For this assignment, you are to construct a Jupyter notebook that explores data types in Python.

• Demonstrate how lists, tuples, strings and arrays work
• Explore how you might use iteration
• Write functions to test performance of data structures

You should test these structures:

• sets
• lists
• dicts
• numpy arrays

You will be graded on the writeup that accompanies this notebook. You should either do this writeup inline in the notebook or as a separate document. Here are some areas to address:

• Which data structures should you use if:
• You do or do not know their size in advance
• You want to have different data types in each
• You want to be able to remove things from the middle or the end
• You need to quickly perform mathematics on the elements
• For each data structure, address:
• How well does it perform when it is empty (0 items), when it is medium-sized (10000 elements) and when it is large (10 or 100 million elements)? Some things you may want to evaluate – how long does it take to sum all the elements, to insert an element, to append an element, to join two containers.
• Did you find anything surprising?

Here are a few tips:

• Ensure that when you run timing tests, you test exactly what you think you are testing. For instance, make sure you’re just testing the actual operations – not any setup or teardown costs.
• If you can, re-use functions. You may not be able to in all cases, however.
• Please write everything up; the majority of your grade will be based on what you say about your experiences and what you learned.

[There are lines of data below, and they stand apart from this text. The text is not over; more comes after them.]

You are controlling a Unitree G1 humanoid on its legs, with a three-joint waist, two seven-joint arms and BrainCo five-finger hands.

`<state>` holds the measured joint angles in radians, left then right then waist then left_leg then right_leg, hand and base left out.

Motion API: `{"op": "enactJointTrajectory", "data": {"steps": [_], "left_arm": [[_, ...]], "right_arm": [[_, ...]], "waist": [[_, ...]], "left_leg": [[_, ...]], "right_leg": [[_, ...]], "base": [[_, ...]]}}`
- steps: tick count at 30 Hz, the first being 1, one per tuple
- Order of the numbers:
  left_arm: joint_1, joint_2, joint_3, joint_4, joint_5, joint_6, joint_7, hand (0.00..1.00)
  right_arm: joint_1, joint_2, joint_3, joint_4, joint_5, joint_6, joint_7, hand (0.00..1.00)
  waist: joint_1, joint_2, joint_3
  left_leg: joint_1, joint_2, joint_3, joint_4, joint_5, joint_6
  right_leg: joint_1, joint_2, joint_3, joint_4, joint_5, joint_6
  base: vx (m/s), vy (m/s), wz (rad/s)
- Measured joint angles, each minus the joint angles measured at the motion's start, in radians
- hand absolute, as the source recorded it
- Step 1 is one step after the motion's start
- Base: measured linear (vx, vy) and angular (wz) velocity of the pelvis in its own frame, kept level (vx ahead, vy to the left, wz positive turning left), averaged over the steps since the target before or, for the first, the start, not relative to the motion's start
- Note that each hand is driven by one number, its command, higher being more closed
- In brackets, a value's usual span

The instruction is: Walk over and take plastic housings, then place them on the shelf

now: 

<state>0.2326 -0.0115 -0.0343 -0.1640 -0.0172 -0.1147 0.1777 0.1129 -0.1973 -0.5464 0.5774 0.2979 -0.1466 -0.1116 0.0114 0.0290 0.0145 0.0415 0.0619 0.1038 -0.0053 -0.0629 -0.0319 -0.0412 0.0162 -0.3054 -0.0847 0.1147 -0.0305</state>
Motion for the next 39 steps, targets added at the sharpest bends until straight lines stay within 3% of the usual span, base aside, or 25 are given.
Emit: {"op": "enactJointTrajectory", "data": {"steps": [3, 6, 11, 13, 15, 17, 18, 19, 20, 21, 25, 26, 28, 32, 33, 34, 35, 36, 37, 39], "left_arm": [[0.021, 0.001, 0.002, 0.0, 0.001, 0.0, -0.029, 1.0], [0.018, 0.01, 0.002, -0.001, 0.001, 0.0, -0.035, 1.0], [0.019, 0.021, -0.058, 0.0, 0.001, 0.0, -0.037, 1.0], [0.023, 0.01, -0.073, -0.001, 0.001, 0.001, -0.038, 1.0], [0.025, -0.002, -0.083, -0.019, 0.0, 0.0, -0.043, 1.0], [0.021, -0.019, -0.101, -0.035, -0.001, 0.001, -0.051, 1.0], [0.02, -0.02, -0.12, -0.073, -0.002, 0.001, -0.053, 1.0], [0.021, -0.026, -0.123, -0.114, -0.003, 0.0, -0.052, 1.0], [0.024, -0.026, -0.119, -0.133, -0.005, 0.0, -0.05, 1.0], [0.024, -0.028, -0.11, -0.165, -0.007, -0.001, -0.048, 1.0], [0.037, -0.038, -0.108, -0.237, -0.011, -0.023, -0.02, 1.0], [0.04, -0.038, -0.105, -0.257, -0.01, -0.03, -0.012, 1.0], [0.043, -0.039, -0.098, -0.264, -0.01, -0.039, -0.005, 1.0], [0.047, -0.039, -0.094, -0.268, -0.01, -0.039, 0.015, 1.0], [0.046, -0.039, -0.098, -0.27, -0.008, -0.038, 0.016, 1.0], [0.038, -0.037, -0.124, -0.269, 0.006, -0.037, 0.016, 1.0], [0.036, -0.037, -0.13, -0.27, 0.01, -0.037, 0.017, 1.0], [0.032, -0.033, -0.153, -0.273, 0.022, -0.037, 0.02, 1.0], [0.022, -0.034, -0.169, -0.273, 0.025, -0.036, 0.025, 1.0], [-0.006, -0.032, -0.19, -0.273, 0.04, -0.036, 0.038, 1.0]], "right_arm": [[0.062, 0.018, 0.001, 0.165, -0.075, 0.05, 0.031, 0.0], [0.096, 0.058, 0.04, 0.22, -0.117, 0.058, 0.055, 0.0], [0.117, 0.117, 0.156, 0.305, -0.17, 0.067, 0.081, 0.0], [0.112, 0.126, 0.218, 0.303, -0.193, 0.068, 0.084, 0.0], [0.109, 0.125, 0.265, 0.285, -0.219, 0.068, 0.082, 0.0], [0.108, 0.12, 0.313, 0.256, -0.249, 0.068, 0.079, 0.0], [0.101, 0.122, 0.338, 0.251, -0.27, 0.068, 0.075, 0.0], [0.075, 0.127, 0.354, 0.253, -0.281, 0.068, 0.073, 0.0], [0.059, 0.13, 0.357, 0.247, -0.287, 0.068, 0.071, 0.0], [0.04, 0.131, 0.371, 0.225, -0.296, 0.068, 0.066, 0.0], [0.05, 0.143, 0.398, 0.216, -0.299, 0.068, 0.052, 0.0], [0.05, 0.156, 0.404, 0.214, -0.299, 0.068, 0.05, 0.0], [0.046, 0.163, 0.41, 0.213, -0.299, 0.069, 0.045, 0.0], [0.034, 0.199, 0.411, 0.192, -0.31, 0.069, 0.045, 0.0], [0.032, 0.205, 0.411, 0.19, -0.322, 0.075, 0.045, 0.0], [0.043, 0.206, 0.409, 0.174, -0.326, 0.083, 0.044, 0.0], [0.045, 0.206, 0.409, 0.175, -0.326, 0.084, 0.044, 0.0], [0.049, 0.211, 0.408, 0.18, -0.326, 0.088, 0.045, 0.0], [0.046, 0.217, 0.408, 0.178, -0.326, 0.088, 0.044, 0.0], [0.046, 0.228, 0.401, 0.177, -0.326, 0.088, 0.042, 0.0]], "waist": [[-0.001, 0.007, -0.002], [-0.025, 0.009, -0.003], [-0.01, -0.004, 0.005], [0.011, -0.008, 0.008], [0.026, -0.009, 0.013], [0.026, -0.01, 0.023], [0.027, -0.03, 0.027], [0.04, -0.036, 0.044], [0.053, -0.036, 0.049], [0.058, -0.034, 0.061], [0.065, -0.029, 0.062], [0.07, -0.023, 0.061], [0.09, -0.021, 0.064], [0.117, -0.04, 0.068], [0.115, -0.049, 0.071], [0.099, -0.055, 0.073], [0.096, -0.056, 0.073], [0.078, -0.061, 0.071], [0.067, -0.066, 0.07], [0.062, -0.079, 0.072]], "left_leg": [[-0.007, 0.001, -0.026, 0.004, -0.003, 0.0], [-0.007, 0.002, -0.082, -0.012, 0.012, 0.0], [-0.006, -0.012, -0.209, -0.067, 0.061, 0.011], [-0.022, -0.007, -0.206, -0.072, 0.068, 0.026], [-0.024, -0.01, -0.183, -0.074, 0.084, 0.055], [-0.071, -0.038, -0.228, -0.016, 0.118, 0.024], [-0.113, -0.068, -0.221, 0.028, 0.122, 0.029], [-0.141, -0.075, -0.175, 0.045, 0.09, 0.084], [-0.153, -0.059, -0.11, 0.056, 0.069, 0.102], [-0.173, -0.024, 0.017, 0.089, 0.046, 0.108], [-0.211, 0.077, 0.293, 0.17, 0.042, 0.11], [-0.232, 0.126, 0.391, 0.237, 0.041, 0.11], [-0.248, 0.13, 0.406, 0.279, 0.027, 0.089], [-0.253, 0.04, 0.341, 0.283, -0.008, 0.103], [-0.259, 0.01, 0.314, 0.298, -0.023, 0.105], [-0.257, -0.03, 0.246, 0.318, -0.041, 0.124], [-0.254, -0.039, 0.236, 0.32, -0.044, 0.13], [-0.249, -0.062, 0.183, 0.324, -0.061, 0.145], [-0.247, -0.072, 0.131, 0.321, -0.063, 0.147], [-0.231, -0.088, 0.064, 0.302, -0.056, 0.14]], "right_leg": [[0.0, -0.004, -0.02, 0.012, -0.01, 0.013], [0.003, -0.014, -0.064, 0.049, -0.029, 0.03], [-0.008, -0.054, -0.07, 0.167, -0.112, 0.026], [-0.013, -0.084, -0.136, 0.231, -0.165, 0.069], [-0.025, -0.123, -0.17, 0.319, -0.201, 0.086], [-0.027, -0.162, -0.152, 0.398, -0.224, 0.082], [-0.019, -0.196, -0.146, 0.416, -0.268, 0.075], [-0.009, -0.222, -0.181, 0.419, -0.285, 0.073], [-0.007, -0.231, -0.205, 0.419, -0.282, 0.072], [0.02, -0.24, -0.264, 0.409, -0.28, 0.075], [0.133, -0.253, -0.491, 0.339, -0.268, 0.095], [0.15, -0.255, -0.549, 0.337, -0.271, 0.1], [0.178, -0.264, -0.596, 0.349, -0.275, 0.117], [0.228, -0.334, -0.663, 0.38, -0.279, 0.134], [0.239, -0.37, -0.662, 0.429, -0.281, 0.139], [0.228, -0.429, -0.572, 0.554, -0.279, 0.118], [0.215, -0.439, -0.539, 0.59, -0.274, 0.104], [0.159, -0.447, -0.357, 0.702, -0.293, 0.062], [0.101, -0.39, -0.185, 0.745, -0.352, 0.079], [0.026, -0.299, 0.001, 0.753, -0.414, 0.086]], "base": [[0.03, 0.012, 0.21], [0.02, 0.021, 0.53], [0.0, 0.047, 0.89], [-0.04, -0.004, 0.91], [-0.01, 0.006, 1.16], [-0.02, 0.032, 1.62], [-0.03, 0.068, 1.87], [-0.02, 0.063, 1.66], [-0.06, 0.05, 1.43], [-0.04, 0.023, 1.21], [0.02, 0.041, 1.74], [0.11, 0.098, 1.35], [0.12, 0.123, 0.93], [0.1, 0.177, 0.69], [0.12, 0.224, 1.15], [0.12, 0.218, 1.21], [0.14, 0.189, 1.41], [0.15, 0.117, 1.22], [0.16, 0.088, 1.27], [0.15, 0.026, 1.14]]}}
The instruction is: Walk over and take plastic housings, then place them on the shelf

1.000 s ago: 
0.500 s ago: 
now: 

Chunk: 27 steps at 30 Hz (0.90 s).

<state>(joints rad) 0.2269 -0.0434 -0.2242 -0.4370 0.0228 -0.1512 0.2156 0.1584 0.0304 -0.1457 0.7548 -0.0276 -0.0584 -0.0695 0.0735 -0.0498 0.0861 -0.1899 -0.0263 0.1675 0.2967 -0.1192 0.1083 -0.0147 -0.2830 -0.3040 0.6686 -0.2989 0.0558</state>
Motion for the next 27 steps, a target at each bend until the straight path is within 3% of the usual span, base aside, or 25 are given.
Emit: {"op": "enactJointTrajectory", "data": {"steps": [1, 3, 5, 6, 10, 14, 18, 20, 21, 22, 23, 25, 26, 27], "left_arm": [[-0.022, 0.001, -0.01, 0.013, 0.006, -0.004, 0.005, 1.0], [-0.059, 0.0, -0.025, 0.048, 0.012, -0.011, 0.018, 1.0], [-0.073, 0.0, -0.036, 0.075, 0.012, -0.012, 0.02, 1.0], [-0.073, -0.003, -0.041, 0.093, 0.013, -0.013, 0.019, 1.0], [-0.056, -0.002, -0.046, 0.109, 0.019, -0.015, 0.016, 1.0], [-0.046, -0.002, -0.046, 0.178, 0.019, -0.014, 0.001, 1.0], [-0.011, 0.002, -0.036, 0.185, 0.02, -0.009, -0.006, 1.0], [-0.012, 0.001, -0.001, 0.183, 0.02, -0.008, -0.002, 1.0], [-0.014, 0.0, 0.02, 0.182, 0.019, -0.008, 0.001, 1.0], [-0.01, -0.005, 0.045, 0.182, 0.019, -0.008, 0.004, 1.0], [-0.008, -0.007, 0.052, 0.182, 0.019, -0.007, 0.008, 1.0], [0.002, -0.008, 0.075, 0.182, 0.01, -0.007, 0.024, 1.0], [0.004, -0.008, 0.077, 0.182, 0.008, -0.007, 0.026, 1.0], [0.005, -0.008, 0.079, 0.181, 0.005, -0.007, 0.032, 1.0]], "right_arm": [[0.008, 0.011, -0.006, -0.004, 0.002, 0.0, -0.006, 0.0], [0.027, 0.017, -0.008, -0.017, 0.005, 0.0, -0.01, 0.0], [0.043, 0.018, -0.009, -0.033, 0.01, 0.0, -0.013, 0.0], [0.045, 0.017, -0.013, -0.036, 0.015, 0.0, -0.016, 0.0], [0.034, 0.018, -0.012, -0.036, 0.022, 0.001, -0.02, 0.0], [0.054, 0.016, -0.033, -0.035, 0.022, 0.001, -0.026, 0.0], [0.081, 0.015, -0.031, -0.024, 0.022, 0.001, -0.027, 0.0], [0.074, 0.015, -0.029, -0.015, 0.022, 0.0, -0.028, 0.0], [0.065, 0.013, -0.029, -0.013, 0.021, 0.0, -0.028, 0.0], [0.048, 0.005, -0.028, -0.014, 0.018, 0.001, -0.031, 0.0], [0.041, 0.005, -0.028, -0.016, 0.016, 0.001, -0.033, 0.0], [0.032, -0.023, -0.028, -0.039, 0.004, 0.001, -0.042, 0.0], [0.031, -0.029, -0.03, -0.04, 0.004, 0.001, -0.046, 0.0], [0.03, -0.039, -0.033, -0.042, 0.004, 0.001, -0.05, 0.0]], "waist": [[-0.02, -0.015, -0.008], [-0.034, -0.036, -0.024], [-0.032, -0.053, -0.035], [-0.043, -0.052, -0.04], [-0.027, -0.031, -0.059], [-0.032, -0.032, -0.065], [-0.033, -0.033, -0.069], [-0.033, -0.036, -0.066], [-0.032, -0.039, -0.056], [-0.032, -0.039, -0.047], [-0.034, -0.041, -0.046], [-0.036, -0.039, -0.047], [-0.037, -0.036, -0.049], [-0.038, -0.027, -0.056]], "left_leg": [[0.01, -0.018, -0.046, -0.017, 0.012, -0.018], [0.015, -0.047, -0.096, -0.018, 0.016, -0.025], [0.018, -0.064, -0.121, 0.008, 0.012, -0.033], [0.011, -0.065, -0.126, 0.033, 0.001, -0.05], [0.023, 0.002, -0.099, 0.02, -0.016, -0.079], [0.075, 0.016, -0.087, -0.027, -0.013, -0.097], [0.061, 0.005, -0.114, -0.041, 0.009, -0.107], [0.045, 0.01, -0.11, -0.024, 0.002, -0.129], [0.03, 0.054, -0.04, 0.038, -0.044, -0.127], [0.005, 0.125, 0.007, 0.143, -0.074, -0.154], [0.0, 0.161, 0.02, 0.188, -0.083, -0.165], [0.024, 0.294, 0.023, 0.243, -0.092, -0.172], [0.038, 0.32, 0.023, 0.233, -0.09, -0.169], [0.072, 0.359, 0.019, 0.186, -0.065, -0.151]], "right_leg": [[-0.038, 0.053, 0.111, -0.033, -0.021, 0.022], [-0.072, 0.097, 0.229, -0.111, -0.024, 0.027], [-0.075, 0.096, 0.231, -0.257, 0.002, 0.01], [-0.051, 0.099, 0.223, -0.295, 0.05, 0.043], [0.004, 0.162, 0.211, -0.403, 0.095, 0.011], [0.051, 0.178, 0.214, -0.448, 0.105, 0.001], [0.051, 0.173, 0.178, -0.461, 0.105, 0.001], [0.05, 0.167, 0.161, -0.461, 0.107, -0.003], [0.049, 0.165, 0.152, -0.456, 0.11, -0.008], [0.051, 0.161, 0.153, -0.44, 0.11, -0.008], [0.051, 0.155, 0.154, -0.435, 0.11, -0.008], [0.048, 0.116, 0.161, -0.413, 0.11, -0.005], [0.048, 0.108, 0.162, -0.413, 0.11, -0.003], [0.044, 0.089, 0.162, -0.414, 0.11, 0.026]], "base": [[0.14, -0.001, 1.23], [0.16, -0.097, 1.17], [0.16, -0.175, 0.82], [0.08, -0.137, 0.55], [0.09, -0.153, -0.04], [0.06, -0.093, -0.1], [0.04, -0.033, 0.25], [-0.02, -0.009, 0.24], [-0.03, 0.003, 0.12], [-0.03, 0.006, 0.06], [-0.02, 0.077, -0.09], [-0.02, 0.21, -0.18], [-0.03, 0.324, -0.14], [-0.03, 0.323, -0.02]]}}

This class is not meant to simply instruct you in how to code, but how to think about what you code.
• When you time things, time how long it takes to do something multiple times, not just one time.

An example of what the code might look like for a list is as follows:

``````import time

small = 10
medium = 10000
large = 10000000

small_list = []
medium_list = []
large_list = []

for i in range(small):
small_list.append(i)

for i in range(medium):
medium_list.append(i)

for i in range(large):
large_list.append(i)

Ntimes = 100

t1 = time.time()
for i in range(Ntimes):
max(small_list)
t2 = time.time()

small_max = (t2 - t1)/Ntimes

t1 = time.time()
for i in range(Ntimes):
max(medium_list)
t2 = time.time()

medium_max = (t2 - t1)/Ntimes

t1 = time.time()
for i in range(Ntimes):
max(large_list)
t2 = time.time()

large_max = (t2 - t1)/Ntimes
``````

Here, note that we’re also increasing the size of the list! So we’d probably want to look at each of the times divided by the size of each list. That way, we’ll know how performance changes as a function of the size of the container.